• **WHAT THE TASK REQUIRES**:
Nothing but the line with "object at (110, 232), step" and the lines after it, through the end of the records below, is to be repeated, exactly as it is.

• **STORED DATA**:
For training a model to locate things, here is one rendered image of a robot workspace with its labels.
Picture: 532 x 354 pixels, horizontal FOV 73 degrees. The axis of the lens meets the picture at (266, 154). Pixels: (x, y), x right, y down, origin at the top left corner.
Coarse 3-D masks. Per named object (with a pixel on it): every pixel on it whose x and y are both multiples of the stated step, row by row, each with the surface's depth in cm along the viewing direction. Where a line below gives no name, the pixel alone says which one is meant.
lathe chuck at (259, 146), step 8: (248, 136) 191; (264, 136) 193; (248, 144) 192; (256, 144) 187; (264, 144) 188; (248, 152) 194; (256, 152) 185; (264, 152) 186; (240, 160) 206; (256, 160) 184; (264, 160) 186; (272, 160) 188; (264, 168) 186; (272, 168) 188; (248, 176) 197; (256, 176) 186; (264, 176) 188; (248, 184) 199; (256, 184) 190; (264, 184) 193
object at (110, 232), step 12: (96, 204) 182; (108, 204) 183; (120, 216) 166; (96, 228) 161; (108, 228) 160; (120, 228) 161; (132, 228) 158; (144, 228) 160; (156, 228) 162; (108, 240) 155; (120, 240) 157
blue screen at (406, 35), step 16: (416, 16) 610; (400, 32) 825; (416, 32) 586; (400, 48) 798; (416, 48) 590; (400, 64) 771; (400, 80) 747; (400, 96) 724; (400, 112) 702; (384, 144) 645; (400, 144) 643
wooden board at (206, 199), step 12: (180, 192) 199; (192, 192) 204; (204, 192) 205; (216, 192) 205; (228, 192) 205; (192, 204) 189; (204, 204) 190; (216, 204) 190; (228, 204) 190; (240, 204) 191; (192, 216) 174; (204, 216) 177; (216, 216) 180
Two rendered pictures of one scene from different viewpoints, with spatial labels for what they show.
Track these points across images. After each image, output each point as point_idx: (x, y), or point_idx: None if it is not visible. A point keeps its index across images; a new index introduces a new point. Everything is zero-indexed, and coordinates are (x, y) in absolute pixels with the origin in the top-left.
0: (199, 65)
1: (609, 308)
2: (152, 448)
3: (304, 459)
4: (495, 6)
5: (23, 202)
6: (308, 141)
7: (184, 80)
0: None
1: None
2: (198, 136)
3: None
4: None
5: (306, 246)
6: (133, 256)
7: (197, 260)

• **WRITTEN ANSWER**:
object at (110, 232), step 12: (96, 204) 182; (108, 204) 183; (120, 216) 166; (96, 228) 161; (108, 228) 160; (120, 228) 161; (132, 228) 158; (144, 228) 160; (156, 228) 162; (108, 240) 155; (120, 240) 157
blue screen at (406, 35), step 16: (416, 16) 610; (400, 32) 825; (416, 32) 586; (400, 48) 798; (416, 48) 590; (400, 64) 771; (400, 80) 747; (400, 96) 724; (400, 112) 702; (384, 144) 645; (400, 144) 643
wooden board at (206, 199), step 12: (180, 192) 199; (192, 192) 204; (204, 192) 205; (216, 192) 205; (228, 192) 205; (192, 204) 189; (204, 204) 190; (216, 204) 190; (228, 204) 190; (240, 204) 191; (192, 216) 174; (204, 216) 177; (216, 216) 180
Two rendered pictures of one scene from different viewpoints, with spatial labels for what they show.
Track these points across images. After each image, output each point as point_idx: (x, y), or point_idx: None if it is not visible. A point keeps its index across images; a new index introduces a new point. Everything is zero-indexed, and coordinates are (x, y) in absolute pixels with the origin in the top-left.
0: (199, 65)
1: (609, 308)
2: (152, 448)
3: (304, 459)
4: (495, 6)
5: (23, 202)
6: (308, 141)
7: (184, 80)
0: None
1: None
2: (198, 136)
3: None
4: None
5: (306, 246)
6: (133, 256)
7: (197, 260)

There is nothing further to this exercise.